Each entry below should be reproduced character for character.

══════════

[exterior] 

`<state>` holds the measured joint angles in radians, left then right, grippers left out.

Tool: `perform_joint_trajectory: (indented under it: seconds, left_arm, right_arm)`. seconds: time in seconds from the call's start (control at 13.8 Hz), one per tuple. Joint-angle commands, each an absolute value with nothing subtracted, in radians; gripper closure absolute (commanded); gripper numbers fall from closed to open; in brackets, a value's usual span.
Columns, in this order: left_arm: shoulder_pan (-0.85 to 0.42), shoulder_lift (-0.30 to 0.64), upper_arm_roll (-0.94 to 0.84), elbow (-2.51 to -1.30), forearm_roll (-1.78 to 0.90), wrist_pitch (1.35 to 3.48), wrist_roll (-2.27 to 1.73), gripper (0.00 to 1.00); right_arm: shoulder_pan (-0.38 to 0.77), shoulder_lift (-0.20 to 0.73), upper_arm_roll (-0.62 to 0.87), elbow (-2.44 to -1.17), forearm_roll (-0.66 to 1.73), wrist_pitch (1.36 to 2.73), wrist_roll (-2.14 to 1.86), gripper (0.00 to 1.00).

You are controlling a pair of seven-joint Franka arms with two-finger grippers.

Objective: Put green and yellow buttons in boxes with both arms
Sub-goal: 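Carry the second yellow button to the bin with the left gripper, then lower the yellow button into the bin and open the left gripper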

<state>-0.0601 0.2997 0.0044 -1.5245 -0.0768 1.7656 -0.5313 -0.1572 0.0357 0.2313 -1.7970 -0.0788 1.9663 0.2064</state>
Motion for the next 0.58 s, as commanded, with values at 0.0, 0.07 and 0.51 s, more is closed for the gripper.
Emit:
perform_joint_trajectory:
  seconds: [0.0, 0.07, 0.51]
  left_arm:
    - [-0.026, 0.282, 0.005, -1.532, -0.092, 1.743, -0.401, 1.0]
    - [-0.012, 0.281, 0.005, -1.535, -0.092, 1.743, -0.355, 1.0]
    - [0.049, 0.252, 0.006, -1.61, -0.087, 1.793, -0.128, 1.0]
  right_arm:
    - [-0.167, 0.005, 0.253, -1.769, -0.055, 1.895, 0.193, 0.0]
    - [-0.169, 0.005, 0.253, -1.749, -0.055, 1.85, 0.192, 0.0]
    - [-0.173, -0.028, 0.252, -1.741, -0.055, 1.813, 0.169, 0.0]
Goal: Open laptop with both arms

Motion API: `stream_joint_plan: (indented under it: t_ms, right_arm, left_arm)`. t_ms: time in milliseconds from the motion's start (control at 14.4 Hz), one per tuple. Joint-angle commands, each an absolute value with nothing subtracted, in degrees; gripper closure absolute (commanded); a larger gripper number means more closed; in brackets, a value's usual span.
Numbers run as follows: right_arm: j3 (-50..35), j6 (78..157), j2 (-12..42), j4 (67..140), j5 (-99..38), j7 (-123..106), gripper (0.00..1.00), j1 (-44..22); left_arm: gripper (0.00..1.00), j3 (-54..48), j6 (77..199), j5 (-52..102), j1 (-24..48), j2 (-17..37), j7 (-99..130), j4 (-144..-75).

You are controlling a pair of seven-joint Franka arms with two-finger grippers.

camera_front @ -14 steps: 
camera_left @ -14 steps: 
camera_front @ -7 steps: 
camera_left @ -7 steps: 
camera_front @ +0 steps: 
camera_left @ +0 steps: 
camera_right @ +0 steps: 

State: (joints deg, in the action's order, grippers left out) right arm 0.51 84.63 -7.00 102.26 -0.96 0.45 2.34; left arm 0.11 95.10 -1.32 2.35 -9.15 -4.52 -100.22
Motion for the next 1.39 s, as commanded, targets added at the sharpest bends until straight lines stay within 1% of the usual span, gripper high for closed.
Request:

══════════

# WRITTEN SOLUTION
[exterior] 

`<state>` holds the measured joint angles in radians, left then right, grippers left out.

Tool: `perform_joint_trajectory: (indented under it: seconds, left_arm, right_arm)`. seconds: time in seconds from the call's start (control at 13.8 Hz), one per tuple. Joint-angle commands, each an absolute value with nothing subtracted, in radians; gripper closure absolute (commanded); gripper numbers fall from closed to open; in brackets, a value's usual span.
Columns, in this order: left_arm: shoulder_pan (-0.85 to 0.42), shoulder_lift (-0.30 to 0.64), upper_arm_roll (-0.94 to 0.84), elbow (-2.51 to -1.30), forearm_roll (-1.78 to 0.90), wrist_pitch (1.35 to 3.48), wrist_roll (-2.27 to 1.73), gripper (0.00 to 1.00); right_arm: shoulder_pan (-0.38 to 0.77), shoulder_lift (-0.20 to 0.73), upper_arm_roll (-0.62 to 0.87), elbow (-2.44 to -1.17), forearm_roll (-0.66 to 1.73), wrist_pitch (1.36 to 2.73), wrist_roll (-2.14 to 1.86), gripper (0.00 to 1.00).

You are controlling a pair of seven-joint Franka arms with two-finger grippers.

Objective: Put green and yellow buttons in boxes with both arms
Sub-goal: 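Carry the second yellow button to the bin with the left gripper, then lower the yellow button into the bin and open the left gripper
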
<state>-0.0601 0.2997 0.0044 -1.5245 -0.0768 1.7656 -0.5313 -0.1572 0.0357 0.2313 -1.7970 -0.0788 1.9663 0.2064</state>
Motion for the next 0.58 s, as commanded, with values at 0.0, 0.07 and 0.51 s, more is closed for the gripper.
Emit:
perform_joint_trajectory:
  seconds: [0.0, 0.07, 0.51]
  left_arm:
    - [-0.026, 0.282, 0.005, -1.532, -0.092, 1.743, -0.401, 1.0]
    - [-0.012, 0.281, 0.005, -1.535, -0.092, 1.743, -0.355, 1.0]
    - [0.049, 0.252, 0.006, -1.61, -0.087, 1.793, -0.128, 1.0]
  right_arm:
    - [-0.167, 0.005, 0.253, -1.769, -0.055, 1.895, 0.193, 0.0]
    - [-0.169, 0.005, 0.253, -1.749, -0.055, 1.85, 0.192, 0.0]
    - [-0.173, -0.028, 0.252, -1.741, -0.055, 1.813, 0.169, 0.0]
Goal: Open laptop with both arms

Motion API: `stream_joint_plan: (indented under it: t_ms, right_arm, left_arm)`. t_ms: time in milliseconds from the motion's start (control at 14.4 Hz), one per tuple. Joint-angle commands, each an absolute value with nothing subtracted, in degrees; gripper closure absolute (commanded); a larger gripper number means more closed; in brackets, a value's usual span.
Numbers run as follows: right_arm: j3 (-50..35), j6 (78..157), j2 (-12..42), j4 (67..140), j5 (-99..38), j7 (-123..106), gripper (0.00..1.00), j1 (-44..22); left_arm: gripper (0.00..1.00), j3 (-54..48), j6 (77..199), j5 (-52..102), j1 (-24..48), j2 (-17..37), j7 (-99..130), j4 (-144..-75).

You are controlling a pair of seven-joint Franka arms with two-finger grippers.

camera_front @ -14 steps: 
camera_left @ -14 steps: 
camera_front @ -7 steps: 
camera_left @ -7 steps: 
camera_front @ +0 steps: 
camera_left @ +0 steps: 
camera_right @ +0 steps: 

State: (joints deg, in the action's order, grippers left out) right arm 0.51 84.63 -7.00 102.26 -0.96 0.45 2.34; left arm 0.11 95.10 -1.32 2.35 -9.15 -4.52 -100.22
Motion for the next 1.39 s, as commanded, targets added at the sharpest bends until straight lines stay within 1% of the usual span, gripper high for closed.
Request:

This output is finished.